I just wanted to comment from the point of view of medical science. I am doing PhD in the philosophy of the biology of sex development in humans. This is research And I have no professional experience of Trans issues. Basically I think that the idea that sex and gender are different is recent is a fairly recent one - promoted, ironically, by feminist writers. I think it is probably incorrect. The problem is that the biology of sex development in humans is loads more complex than was realised in the past- with- for example- half the genome involved in forming the testis. There are loads of divergent pathways. Now I realise that Trans is not usually considered in the same way as intersex- but I do think that it is not out of the question that it will be explicable biologically. We just know so little about the biology of women with testes, men with uteruses- both of which are not that uncommon. Nothing to do with Trans, I know- it's just I think that there is so much to learn about biology in this and I believe- in other related areas. I can say more- well I am saying more- this is my thesis!

Ben Trovato said...

Rita

Thanks: I have read your post with interest and appreciation - and by all means link to mine, if you so wish.

Melanie

Thanks: interesting stuff! I think that we should be wary of making the leap from 'naturally occurring' to 'neutral' or 'benign'. I am not saying you are making that leap, but many do.
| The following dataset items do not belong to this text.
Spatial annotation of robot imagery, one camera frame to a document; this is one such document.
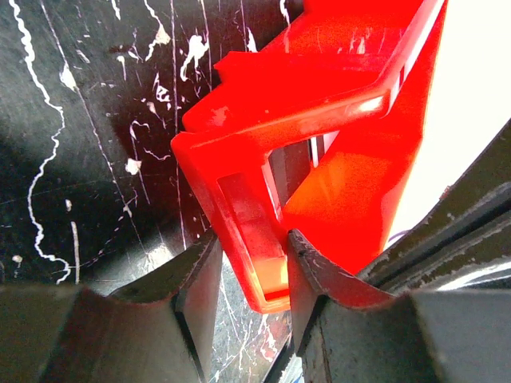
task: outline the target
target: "black marble table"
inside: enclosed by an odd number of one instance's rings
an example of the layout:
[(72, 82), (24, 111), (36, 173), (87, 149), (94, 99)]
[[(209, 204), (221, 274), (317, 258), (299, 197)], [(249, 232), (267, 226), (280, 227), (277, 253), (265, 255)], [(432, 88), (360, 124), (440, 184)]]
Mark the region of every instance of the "black marble table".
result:
[[(108, 294), (209, 227), (170, 151), (231, 50), (262, 48), (296, 0), (0, 2), (0, 266), (7, 282)], [(211, 381), (260, 381), (289, 334), (224, 258)]]

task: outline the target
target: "glossy red surface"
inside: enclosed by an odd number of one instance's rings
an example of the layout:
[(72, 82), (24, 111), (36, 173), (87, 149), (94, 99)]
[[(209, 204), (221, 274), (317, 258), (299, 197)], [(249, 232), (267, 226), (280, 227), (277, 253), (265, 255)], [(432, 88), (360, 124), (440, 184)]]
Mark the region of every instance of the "glossy red surface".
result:
[[(292, 228), (353, 274), (381, 251), (421, 143), (445, 10), (310, 0), (260, 53), (216, 65), (222, 85), (185, 114), (172, 149), (253, 310), (289, 307)], [(271, 152), (335, 131), (280, 206)]]

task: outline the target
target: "red container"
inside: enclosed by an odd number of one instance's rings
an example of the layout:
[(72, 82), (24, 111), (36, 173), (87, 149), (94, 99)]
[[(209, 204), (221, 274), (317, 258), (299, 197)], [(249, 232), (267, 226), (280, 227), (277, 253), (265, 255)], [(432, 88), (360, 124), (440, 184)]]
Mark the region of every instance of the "red container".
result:
[[(415, 155), (443, 0), (305, 2), (260, 53), (232, 52), (222, 85), (172, 149), (253, 310), (289, 308), (286, 234), (298, 228), (356, 274), (381, 251)], [(280, 206), (271, 152), (337, 132)]]

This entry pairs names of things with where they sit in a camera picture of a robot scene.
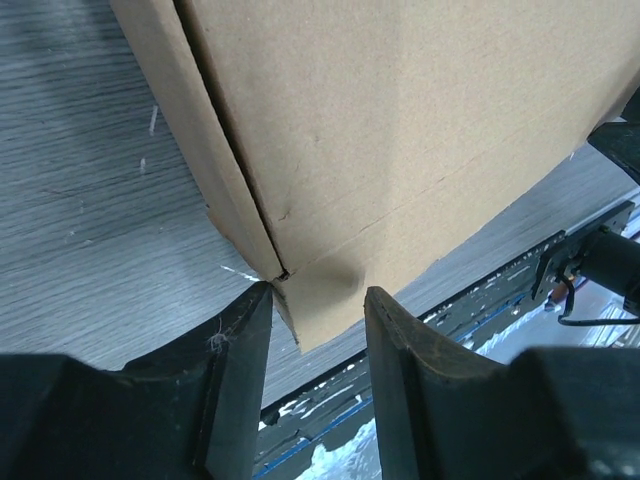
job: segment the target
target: scratch on table
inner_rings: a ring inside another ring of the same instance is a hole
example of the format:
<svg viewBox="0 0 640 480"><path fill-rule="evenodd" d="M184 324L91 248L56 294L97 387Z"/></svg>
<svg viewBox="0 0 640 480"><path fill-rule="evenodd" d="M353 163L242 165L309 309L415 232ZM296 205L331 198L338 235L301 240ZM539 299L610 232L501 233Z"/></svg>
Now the scratch on table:
<svg viewBox="0 0 640 480"><path fill-rule="evenodd" d="M153 137L156 131L156 120L158 119L158 106L154 105L151 111L151 121L149 122L149 136Z"/></svg>
<svg viewBox="0 0 640 480"><path fill-rule="evenodd" d="M243 272L239 272L237 270L234 270L233 268L229 268L226 265L220 265L220 268L222 268L223 270L226 270L227 272L232 272L235 273L236 275L240 275L242 278L246 278L247 280L250 280L252 282L259 282L260 279L256 278L252 275L247 275L246 273Z"/></svg>

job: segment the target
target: gray wooden table
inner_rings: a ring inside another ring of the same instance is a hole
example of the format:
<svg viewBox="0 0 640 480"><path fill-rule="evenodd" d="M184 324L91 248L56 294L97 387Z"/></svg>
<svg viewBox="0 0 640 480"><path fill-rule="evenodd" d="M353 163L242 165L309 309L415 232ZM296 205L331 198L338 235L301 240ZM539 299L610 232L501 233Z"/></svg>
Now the gray wooden table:
<svg viewBox="0 0 640 480"><path fill-rule="evenodd" d="M117 369L255 274L207 220L107 1L0 6L0 350ZM581 150L399 298L420 313L634 188ZM276 317L263 403L363 346L359 324L302 356Z"/></svg>

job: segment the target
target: black cylinder
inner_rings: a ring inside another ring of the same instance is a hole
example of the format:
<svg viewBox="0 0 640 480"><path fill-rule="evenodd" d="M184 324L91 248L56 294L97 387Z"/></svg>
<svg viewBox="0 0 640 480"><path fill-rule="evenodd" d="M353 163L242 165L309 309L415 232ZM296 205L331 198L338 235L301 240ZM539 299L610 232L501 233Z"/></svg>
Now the black cylinder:
<svg viewBox="0 0 640 480"><path fill-rule="evenodd" d="M580 274L625 297L625 310L640 310L640 245L613 232L594 233Z"/></svg>

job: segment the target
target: brown cardboard box
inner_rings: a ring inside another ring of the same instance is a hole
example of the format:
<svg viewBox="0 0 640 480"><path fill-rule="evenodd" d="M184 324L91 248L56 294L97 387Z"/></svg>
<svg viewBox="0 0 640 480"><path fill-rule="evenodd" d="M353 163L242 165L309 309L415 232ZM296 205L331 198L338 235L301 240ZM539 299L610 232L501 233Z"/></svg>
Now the brown cardboard box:
<svg viewBox="0 0 640 480"><path fill-rule="evenodd" d="M640 69L638 0L112 4L212 221L303 350L546 175Z"/></svg>

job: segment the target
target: wood grain surface
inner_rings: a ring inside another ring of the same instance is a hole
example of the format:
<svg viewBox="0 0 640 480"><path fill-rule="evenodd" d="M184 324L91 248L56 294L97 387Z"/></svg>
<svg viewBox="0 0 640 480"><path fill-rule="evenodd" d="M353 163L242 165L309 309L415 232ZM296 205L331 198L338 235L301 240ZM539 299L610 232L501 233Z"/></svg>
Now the wood grain surface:
<svg viewBox="0 0 640 480"><path fill-rule="evenodd" d="M0 350L121 368L255 273L207 220L107 1L0 7ZM634 189L582 149L398 298L421 313ZM363 347L360 323L302 356L276 315L263 404Z"/></svg>
Humans are born with all sorts of defects, through no fault of their own. But they remain defects.

Whether transgenderism is a defect is at the heart of the matter. Some believe that it is, others that it is not.

The question remains, regardless of the cause of the problem: what is the best way of understanding, and therefore relating to and supporting, someone who experiences such feelings?

Unknown said...

Well of course in the medical world -my usual world- we do usually view variation, though natural, as pathological. In many cases there is no doubt about this. But in the world of philosophy of medicine this view is sometimes challenged! I just really wanted to put the point that understanding of sex development is - like much of medicine and human biology - a growing area of knowledge. Yes I get your point- you are questioning the current standard model of Trans. of course it it important that there are challenges to and arguments for and against models models- it is through this that truth is reached. I think it would be rare in medicine that we know exactly the right thing to do in a given situation. Most areas are works in progress

Patricius said...

I wonder: isn't the desire to have one's sex altered tantamount to suicide? At the very least it seems next door to it because one's sex- i.e. one's being either male or female- is quite simply an integral part of one's being. To attempt to change that simple fact (which permeates every cell of our bodies) involves, it seems to me, the attempted destruction of one's existing self. Is not the person so tempted asserting "I would be better were I not me"?
We take steps to keep those we know tempted to suicide apart from the potential means (e.g. poisons)of carrying out such desires. Gender ideology undercuts such preventative measures as might otherwise seem reasonable. One might begin by asking "To whose
benefit?" In view of the fact that our sex permeates our very bones and cells I find it difficult to avoid the conclusion that medical people employing chemical and surgical means in pursuit of "gender reassignment" are simply perpetrating a monstrous lie upon the bodies of these poor deluded individuals. For it is surely a delusion no less than that suffered by those who imagine that they were someone else "in a past life". At root seems to be a dualistic view of reality in which the soul is viewed as the "ghost in the machine". Perhaps the cure would be an emergency course of metaphysics - maximum strength!

Ben Trovato said...

Melanie:

Thanks for the additional comment - and you discern my intention very accurately.

Patricius:

I think you are on to something; and your theory would provide a very clear clue as to why the suicide rate amongst such troubled people is so disastrously high.